◆ **Problem description**
Within the records that follow, find every line containing the string "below". Copy those lines.

Items from a dataset
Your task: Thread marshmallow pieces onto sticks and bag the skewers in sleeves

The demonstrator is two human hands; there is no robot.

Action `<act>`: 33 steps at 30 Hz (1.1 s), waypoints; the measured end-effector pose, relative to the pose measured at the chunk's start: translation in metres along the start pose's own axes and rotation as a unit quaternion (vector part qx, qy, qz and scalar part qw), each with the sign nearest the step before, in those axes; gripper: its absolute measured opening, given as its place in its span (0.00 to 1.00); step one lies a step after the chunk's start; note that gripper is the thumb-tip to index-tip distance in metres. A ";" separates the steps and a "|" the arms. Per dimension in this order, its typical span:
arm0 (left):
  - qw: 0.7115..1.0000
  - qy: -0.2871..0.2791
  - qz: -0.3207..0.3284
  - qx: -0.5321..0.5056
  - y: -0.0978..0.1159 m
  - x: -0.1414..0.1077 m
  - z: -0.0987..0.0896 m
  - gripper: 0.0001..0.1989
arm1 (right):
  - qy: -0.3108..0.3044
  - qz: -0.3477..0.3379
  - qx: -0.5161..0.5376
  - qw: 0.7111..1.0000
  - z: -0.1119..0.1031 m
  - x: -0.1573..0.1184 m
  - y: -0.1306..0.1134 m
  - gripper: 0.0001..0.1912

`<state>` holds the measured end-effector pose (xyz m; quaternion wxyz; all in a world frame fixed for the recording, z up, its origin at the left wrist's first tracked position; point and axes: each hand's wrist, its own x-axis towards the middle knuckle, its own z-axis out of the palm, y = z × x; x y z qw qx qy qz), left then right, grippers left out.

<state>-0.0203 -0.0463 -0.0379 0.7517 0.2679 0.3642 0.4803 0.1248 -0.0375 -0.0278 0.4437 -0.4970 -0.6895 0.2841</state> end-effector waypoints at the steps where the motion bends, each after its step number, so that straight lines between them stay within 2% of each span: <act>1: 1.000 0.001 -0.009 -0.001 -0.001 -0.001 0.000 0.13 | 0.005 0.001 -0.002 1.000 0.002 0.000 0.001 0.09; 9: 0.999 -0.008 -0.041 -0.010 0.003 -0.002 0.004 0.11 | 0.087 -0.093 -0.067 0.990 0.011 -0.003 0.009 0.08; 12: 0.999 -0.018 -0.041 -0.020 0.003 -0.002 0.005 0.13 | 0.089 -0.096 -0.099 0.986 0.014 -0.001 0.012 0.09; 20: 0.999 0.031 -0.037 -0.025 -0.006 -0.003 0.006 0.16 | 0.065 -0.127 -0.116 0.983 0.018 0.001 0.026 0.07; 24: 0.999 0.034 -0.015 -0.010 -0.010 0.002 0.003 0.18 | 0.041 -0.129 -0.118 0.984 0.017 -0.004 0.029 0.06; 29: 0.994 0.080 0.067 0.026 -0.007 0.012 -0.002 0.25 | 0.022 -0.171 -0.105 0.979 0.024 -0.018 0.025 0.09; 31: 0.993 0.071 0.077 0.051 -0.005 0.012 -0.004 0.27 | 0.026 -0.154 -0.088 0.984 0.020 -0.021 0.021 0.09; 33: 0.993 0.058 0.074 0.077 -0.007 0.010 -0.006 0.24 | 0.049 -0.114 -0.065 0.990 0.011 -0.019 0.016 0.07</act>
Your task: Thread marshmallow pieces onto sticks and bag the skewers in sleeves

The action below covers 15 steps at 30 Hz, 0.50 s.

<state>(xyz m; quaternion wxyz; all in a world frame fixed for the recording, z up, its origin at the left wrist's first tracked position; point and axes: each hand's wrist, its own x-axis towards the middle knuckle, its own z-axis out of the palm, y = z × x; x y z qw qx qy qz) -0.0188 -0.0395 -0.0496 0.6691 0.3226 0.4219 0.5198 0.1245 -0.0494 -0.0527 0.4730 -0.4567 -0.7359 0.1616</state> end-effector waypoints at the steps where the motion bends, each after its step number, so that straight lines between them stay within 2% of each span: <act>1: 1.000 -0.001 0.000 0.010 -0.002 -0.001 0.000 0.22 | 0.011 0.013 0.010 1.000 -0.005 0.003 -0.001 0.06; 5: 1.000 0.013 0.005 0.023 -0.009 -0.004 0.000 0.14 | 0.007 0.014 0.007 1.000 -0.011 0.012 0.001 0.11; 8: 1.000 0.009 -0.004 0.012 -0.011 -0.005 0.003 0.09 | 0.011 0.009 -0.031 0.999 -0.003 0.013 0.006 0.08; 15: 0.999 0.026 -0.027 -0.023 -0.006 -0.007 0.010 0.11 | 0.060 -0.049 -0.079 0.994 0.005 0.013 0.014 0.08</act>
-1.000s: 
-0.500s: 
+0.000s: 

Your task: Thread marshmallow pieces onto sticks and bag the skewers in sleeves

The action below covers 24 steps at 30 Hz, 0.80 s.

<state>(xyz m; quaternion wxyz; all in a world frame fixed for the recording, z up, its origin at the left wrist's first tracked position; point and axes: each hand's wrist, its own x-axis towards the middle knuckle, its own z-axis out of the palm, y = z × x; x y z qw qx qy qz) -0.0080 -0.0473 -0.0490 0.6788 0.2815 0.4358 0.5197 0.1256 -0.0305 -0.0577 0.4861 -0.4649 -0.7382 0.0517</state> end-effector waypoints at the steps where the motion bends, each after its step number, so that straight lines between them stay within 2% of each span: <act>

◆ **Answer space**
The action below covers 15 steps at 30 Hz, 0.50 s.
The action below covers 24 steps at 30 Hz, 0.80 s.

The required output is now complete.